** Assigned task **
Read through the lines below for the string "camera" and copy each one that has it.

(Beginning of Records supplied)

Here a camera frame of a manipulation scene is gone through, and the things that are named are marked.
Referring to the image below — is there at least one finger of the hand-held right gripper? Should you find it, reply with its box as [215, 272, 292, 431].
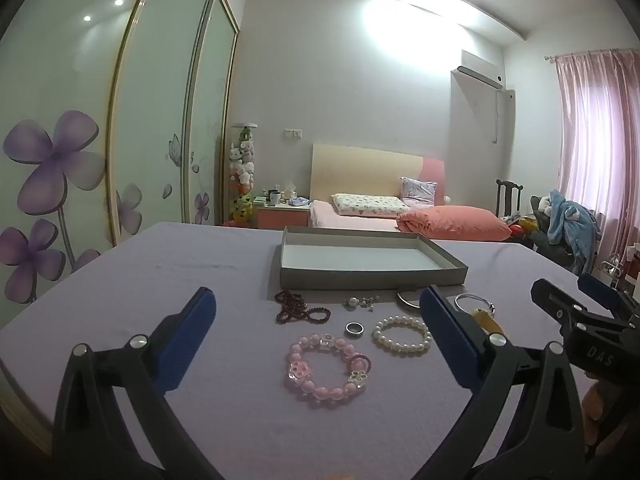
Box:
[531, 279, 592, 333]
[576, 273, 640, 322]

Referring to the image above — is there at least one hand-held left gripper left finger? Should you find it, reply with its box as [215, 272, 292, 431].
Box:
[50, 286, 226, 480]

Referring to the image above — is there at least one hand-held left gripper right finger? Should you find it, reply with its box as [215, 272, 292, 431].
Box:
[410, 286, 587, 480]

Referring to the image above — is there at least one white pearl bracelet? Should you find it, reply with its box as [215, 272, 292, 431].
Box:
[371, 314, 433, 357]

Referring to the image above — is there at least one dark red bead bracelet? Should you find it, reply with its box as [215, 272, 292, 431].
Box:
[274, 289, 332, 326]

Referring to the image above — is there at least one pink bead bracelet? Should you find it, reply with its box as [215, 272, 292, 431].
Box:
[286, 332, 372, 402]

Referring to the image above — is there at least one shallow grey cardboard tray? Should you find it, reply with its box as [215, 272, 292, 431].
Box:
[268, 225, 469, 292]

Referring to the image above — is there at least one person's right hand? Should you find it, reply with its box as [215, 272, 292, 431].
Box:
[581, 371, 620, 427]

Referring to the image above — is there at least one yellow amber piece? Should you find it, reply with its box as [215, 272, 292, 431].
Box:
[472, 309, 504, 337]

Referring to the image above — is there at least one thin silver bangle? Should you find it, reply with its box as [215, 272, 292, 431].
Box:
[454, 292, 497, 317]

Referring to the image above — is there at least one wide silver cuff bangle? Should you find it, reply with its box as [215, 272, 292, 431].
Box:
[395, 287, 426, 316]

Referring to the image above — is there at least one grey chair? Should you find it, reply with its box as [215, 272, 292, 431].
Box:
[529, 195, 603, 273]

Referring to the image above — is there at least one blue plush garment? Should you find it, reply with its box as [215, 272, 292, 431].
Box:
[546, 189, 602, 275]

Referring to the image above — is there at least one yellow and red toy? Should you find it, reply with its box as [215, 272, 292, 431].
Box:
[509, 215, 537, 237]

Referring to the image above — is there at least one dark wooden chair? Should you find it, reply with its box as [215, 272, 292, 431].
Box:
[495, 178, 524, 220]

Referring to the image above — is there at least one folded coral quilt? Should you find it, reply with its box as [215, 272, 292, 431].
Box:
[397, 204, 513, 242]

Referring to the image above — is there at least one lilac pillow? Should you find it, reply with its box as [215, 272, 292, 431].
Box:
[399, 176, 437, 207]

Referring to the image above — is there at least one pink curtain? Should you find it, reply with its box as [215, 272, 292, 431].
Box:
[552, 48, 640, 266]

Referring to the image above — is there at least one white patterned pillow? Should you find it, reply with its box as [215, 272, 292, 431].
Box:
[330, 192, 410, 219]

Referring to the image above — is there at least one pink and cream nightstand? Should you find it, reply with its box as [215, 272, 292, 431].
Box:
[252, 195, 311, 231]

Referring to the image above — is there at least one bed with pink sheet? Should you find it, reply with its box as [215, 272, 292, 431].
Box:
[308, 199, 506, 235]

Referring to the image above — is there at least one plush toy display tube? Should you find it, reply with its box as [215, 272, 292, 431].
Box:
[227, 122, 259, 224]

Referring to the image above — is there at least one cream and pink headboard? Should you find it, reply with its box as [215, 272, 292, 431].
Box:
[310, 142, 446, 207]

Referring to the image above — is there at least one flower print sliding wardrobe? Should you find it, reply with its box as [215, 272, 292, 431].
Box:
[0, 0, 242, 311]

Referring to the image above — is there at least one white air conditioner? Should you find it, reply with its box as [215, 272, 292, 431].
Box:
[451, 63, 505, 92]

(End of Records supplied)
(Beginning of Records supplied)

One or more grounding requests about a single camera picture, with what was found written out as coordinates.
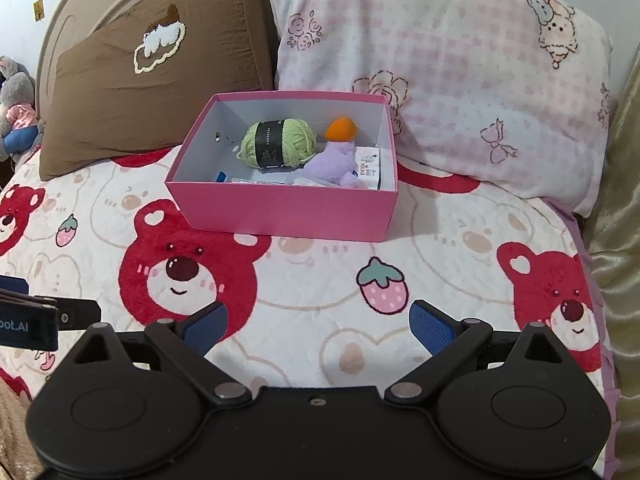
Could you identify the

(End of Records supplied)

** Reply **
Here a camera frame of a manipulation scene is gone through, and the things that are named are marked.
One or more grounding requests about a single camera picture, with what was found written out as coordinates.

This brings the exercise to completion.